An aqueous solution containing 21.6 mg of Vasopressin in 100 mL solution produces Osmotic Pressure of 3.70 mmHg at 25°C. Calculate the Molecular Mass of Vasopressin.
Here's what I started working on, but then I got stuck.
21.6 mg = 0.0216 g
v = 100 mL = 0.1 L
ð = 3.70 mmHg = 0.004 atm
T = 25°C + 273.15 K = 298.15 K
ð = MRT
M = RT/ð
M = [(0.0821 L-atm/mol-K)(298.15 K)]/0.004 atm
I kept getting a weird answer for moles. ~ 6.12E10^3
M = (??? moles)/L (0.1 L)
M = ???
MM = (0.0216 g/ ???) =
But if I were to use 6.12E10^3, I wouldn't get the molar mass of Vasopressin, which I calulated using the Chemical Formula in order to double-check myself. Can you please help me out? It would be greatly appreciated! :)
Sure! I can help you with this problem. It seems like you're on the right track, but you made a mistake in your calculation.
To calculate the molecular mass of Vasopressin, you can use the ideal gas law equation, which is:
PV = nRT
Where:
P is the osmotic pressure in atm
V is the volume in liters
n is the number of moles
R is the ideal gas constant (0.0821 L-atm/mol-K)
T is the temperature in Kelvin
In this case, we know the osmotic pressure (P), volume (V), and temperature (T), and we want to solve for the number of moles (n).
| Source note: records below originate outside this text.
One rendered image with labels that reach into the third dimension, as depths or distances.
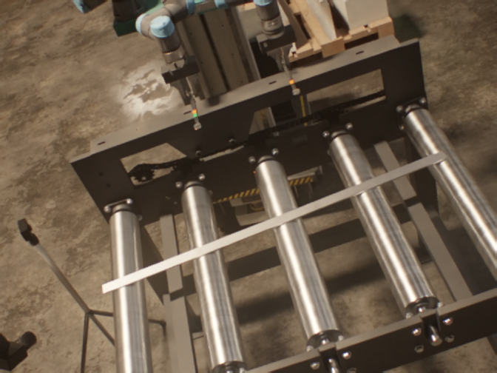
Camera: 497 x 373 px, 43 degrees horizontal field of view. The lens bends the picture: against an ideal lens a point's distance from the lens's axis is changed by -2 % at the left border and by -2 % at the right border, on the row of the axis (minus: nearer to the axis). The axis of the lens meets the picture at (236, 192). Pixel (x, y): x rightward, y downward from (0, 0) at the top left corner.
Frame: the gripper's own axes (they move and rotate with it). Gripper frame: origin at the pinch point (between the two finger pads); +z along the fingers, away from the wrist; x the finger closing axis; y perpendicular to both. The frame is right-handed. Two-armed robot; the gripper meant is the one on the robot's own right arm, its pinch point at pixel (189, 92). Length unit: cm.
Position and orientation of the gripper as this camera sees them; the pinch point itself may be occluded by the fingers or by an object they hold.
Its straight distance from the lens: 241.4
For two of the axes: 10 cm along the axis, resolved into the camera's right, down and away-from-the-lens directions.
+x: -9.4, 3.2, 0.7
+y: -1.7, -6.5, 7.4
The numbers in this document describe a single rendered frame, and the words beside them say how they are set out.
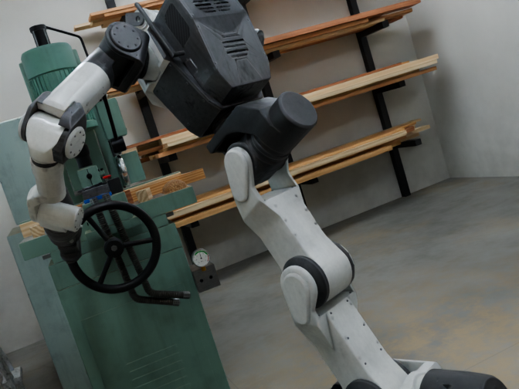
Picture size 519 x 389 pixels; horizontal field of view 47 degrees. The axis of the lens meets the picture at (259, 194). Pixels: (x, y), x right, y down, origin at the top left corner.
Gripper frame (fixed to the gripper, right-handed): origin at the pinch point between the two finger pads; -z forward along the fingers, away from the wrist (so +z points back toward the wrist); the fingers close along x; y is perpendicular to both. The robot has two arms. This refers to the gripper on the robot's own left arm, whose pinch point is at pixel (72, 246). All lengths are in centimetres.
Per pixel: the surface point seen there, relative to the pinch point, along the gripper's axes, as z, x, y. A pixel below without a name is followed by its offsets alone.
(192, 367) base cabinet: -50, -31, -30
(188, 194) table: -21.2, 22.3, -36.6
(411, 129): -242, 163, -239
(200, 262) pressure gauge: -27.3, -1.2, -37.1
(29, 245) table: -20.7, 11.2, 17.0
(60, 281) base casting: -28.0, 0.1, 9.3
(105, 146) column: -38, 56, -8
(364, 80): -205, 191, -196
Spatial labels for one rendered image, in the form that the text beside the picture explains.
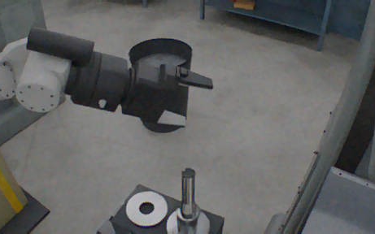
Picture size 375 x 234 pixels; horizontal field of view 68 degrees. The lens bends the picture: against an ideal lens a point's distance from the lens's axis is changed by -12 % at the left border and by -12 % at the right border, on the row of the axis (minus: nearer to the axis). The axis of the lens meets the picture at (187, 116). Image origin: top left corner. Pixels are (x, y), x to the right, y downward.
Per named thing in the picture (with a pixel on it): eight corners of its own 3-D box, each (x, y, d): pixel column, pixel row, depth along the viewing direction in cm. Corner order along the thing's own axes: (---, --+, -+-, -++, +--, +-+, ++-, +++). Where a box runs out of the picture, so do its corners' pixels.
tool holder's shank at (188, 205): (176, 209, 59) (174, 172, 52) (189, 200, 61) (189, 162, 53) (187, 219, 57) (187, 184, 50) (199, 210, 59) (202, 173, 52)
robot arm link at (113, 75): (152, 141, 54) (83, 128, 49) (150, 99, 59) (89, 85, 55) (183, 94, 45) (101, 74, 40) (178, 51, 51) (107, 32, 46)
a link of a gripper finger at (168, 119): (185, 114, 59) (154, 107, 57) (186, 127, 57) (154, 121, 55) (180, 119, 60) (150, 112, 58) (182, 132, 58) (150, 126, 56)
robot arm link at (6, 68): (69, 93, 45) (0, 109, 46) (78, 54, 51) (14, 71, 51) (50, 62, 40) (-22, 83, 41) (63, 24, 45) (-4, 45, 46)
Rearranging the equation, we have:
n = PV / RT
Now let's substitute the given values into the equation:
P = 0.004 atm
V = 0.1 L
R = 0.0821 L-atm/mol-K
T = 298.15 K
n = (0.004 atm * 0.1 L) / (0.0821 L-atm/mol-K * 298.15 K)
When you plug in these values and calculate, you should get:
n ≈ 0.001622 moles
Now that you have the number of moles, you can calculate the molecular mass (MM) using the formula:
MM = mass / moles
Given that the mass is 0.0216 g and the number of moles is 0.001622, you can plug these values into the equation:
MM = 0.0216 g / 0.001622 mol
Calculating this should give you the molecular mass of Vasopressin.
I hope this helps! Let me know if you have any further questions.